Autonomous Application

New technology highlights the potential for unmanned field equipment.

Joel Reichenberger
By  Joel Reichenberger , Progressive Farmer Senior Editor
A John Deere 8320R runs autonomously along with other unmanned big hardware at the 2018 Farm Progress Show, Image by Joel Reichenberger

Autonomous-tractor applications displayed on the fields of this year’s Farm Progress Show ‌highlight two potential directions for the future use of the technology.

In one, a John Deere 8000 Series tractor was transformed to run driverless by Smart Ag, an Ames-based company that’s been turning heads with its AutoCart software Application. In another, FARB Guidance Systems (FGS) showed off its work with a small fleet of Caterpillar skid steers.

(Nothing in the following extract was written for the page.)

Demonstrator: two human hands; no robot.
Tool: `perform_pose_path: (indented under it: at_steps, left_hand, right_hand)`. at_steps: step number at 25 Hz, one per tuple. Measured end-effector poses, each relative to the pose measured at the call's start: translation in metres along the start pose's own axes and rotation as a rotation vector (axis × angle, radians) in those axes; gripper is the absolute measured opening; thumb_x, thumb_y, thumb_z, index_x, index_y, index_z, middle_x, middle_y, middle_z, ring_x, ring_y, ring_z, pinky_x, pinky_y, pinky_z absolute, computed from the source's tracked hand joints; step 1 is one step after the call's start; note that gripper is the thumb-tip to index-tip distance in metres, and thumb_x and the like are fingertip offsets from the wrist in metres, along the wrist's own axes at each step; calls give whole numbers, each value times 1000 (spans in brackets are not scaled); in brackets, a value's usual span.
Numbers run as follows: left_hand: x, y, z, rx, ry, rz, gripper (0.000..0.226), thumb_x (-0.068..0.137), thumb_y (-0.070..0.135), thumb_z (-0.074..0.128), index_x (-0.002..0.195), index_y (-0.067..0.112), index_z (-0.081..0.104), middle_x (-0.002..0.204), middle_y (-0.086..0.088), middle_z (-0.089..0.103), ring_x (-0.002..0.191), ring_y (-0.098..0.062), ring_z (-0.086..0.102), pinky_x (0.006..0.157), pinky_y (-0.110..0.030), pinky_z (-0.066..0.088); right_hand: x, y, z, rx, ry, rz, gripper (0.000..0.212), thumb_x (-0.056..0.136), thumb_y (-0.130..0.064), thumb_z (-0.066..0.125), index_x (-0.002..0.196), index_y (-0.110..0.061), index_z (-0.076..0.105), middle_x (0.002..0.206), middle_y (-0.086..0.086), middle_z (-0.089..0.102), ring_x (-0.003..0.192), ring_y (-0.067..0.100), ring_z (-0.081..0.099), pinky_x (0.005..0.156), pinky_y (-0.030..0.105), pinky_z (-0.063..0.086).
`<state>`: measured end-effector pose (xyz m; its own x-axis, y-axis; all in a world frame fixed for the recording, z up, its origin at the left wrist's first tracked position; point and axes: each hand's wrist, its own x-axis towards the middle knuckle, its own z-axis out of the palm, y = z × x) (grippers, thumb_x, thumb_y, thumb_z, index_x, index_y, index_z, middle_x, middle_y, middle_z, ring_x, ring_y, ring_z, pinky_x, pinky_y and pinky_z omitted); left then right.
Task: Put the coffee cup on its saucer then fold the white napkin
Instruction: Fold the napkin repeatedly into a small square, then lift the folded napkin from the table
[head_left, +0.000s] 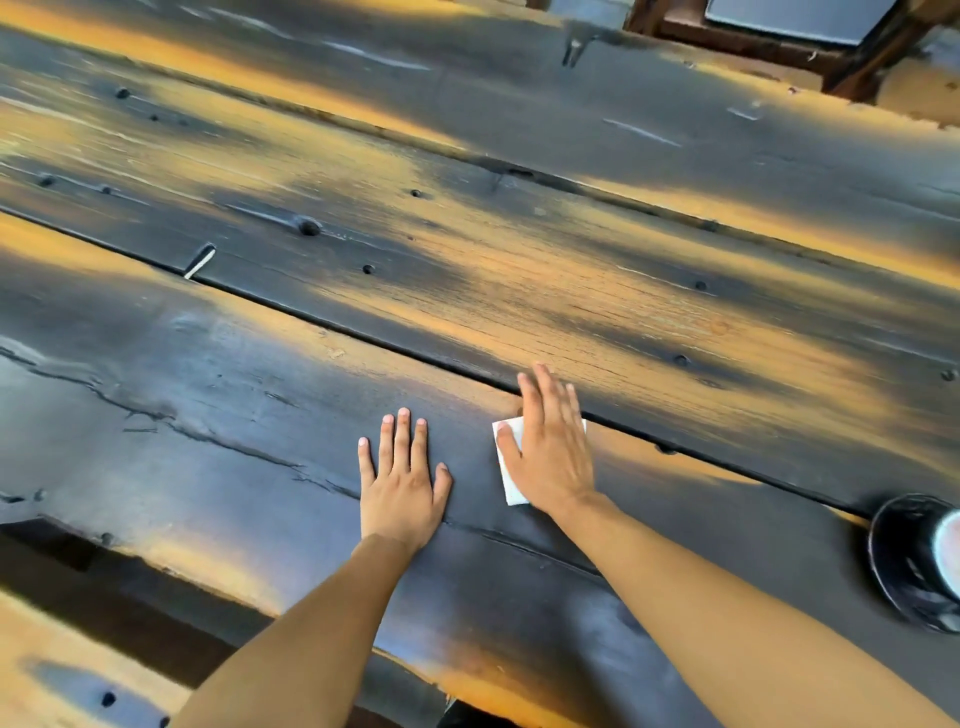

Autonomous-tractor technology has been popping up with demonstrations around the globe, but unleashing these functions at the farm machinery show was still a first and something in which each company took pride.

However, all the confidence in the world doesn’t change the fact that there were 15 tons of steel rolling around a field without anyone behind the wheel in case of emergency.

As Mark Barglof, Smart Ag chief technology officer, showed off Smart Ag’s tech, he made sure early in his presentation to display a safety mechanism, a small square box with an antenna at the top and just one bright red button on its face: an emergency stop/kill switch.

With FARB Guidance Systems, concern for safety was designed into the system from the idea’s conception. What’s one advantage of a fleet of miniature drone tractors compared to one full-sized machine?

FGS’s Ries Escure, standing right at the edge of the field where the small skid steers ran, motioned to several nearby large row-crop tractors.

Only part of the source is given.